Written by Alexei Gilchrist, updated
Find the probability distribution that maximises the entropy subject to requiring some averages to be fixed.
Level: 3, Subjects: Probability

1 Introduction

In the following treatment the setting is that we have a problem described by a variable \(x\) that can take on possibilities \(\{x_1,x_2,\ldots,x_n \}\) and we wish to assign probabilities to each possibility. Without any further information we would be justified in assigning them equal probability since we don't have a reason to distinguish between any related problem where the labels have been permuted and an equal probability is the only solution invariant under all permutations. This is the principle of “insufficient reason”. However, imagine that we know the value of some averages that \(x\) must satisfy. Maybe prior experience with the problem or other factors have furnished these.

These averages specify constraints on the problem that have the form \begin{align} \langle f_k(x) \rangle = \sum_j p_j f_k(x_j) = \bar{f}_k. \end{align} where \(f_k\) can be arbitrary functions and the known average of those functions are \(\bar{f}_k\). Say there are \(M\) such constraints so \(k\in[1\ldots M]\). Subject to these constraints (and that probabilities have to sum to 1) we want to find the probabilities that maximise the entropy of the resulting distribution so that we are making the most conservative assignment of probabilities.

2 Maximising the entropy

The way to proceed is by using Lagrange multipliers \(\lambda_k\), solving the equations \begin{align} \frac{\partial}{\partial p_i}\left\{-\sum_j p_j\ln p_j- \sum_k \lambda_k\left(\sum_j p_j f_k(x_j)-\bar{f}_k\right) -\mu\left(\sum_j p_j -1\right)\right\} = 0. \end{align} The first term is the entropy, the middle terms fix the constraints to their mean values and the final term fixes the sum of the probabilities to unity. Performing the differentiation we get \(M\) decoupled equations that are identical in form \begin{align} -\ln p_i -1 -\sum_k \lambda_k f_k(x_i)-\mu=0 \end{align} With the solutions \begin{align} p_i = \exp\left(-\lambda_0- \sum_k \lambda_k f_k(x_i)\right) \end{align} where \(\lambda_0=\mu+1\), and the \(\lambda\)'s are constants we still need to evaluate.

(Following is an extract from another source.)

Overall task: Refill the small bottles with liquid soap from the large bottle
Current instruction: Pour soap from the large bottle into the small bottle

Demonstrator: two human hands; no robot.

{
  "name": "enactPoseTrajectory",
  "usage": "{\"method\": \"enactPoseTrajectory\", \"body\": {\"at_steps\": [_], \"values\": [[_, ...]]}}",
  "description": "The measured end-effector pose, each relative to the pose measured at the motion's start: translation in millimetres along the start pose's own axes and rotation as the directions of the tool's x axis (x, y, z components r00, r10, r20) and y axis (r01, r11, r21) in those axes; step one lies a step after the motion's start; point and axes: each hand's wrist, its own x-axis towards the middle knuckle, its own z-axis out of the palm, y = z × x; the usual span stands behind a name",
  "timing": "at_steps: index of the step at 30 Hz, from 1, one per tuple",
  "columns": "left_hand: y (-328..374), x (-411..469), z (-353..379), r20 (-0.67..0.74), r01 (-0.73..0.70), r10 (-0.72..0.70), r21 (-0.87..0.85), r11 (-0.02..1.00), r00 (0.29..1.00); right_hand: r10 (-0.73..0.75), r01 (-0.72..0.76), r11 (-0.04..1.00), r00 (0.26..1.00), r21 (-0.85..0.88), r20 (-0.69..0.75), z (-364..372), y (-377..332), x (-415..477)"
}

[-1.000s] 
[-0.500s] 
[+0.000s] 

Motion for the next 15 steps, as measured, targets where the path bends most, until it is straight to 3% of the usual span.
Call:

The constant \(\lambda_0\) can be evaluated immediately by making use of the constraint that the probabilities have to add to one: \begin{align} 1=\sum_i p_i = e^{-\lambda_0}\sum_i e^{- \sum_k \lambda_k f_k(x_i)}, \end{align} so \begin{align} e^{\lambda_0} = \sum_i e^{- \sum_k \lambda_k f_k(x_i)} \equiv Z(\lambda_1,\ldots,\lambda_M). \end{align} \(Z(\lambda_1,\ldots,\lambda_M)\) is known as the partition function in other contexts, and the probabilities we should assign subject to the average constraints are \begin{equation} p_i = \frac{1}{Z}e^{- \sum_k \lambda_k f_k(x_i)}. \end{equation} We still have \(M\) constraints that can be used to evaluate the remaining \(M\) Lagrange multipliers, but it's necessary to know the specific form of the functions \(f_k\) to proceed further.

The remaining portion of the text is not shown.